Problem requirements: Go through the entries below and work out how many lines include "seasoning"; give only that number.

(Records excerpted from a collection)
#####

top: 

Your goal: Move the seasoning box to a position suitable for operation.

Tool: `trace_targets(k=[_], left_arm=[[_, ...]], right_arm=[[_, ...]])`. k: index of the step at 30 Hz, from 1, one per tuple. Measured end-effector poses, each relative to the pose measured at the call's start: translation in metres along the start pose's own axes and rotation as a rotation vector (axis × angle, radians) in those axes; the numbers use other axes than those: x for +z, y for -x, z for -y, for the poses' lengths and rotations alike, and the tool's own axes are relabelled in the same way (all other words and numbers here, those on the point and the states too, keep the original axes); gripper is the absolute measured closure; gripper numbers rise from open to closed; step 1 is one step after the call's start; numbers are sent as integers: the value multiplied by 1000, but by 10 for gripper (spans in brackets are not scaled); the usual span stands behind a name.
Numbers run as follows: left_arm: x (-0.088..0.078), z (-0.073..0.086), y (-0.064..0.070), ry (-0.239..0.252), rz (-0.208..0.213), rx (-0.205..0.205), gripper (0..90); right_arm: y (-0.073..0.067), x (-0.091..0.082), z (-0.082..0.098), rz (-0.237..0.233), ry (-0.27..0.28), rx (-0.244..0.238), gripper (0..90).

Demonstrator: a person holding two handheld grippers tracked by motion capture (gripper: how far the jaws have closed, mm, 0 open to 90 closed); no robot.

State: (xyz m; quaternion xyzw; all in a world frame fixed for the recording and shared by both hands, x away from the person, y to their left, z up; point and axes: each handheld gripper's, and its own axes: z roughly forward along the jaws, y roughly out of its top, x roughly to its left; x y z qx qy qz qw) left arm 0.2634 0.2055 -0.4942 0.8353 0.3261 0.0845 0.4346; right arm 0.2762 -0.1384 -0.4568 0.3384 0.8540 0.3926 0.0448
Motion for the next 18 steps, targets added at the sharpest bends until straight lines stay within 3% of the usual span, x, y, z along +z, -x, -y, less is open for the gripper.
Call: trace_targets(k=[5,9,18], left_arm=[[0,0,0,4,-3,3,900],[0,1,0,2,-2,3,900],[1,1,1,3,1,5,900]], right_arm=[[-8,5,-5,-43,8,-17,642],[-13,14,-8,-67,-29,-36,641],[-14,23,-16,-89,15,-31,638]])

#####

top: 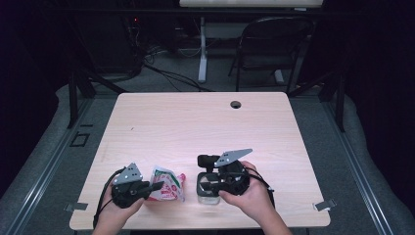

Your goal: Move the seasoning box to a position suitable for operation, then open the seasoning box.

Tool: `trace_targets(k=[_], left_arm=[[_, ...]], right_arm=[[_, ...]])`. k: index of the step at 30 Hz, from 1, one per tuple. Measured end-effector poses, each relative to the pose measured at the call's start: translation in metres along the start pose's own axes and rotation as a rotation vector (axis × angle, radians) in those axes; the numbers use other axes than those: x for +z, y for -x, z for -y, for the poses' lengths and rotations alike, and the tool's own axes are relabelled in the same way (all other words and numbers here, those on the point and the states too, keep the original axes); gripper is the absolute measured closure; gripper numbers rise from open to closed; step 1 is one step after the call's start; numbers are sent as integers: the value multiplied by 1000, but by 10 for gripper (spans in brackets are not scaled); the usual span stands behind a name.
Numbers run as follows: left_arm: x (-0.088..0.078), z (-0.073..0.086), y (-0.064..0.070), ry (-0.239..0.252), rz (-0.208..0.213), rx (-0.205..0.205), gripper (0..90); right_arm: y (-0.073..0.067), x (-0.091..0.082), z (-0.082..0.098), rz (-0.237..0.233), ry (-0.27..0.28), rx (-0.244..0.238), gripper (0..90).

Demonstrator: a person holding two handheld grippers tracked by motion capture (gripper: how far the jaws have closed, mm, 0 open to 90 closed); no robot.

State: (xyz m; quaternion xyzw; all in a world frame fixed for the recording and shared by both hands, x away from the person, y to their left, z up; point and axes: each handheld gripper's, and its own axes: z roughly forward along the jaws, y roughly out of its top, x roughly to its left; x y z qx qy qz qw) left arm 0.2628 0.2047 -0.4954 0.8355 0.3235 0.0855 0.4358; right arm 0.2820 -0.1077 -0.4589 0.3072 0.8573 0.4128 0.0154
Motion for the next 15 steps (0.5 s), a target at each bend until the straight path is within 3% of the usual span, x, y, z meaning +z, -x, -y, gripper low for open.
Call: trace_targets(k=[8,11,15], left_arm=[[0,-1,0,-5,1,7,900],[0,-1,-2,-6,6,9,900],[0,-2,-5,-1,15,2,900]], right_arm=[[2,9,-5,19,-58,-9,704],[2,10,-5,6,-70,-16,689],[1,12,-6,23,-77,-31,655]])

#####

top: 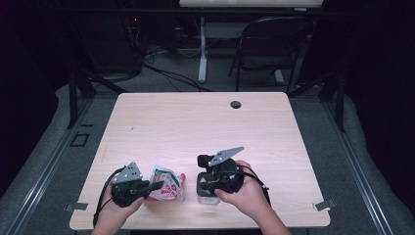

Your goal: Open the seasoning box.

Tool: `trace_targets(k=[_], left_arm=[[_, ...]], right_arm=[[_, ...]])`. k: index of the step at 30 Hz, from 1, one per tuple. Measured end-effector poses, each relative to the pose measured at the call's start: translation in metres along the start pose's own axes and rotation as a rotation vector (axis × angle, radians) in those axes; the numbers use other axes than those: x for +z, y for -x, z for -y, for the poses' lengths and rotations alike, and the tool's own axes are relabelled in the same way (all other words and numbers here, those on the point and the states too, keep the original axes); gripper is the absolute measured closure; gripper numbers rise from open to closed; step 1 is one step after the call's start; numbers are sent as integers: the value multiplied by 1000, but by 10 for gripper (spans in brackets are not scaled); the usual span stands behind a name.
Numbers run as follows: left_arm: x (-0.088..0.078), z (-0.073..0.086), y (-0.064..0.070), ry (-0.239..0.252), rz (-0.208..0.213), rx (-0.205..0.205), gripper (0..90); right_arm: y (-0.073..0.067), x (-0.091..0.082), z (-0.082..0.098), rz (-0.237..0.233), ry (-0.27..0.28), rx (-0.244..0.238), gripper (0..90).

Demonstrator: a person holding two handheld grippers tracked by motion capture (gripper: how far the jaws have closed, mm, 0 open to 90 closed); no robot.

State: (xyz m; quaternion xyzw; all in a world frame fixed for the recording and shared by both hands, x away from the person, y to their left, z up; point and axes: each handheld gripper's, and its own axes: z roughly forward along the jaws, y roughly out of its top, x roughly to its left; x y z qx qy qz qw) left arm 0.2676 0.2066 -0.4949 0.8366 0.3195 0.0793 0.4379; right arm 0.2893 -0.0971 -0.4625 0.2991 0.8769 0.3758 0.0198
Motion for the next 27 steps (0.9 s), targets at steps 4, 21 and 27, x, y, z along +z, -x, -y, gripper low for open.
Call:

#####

Response to the task: 3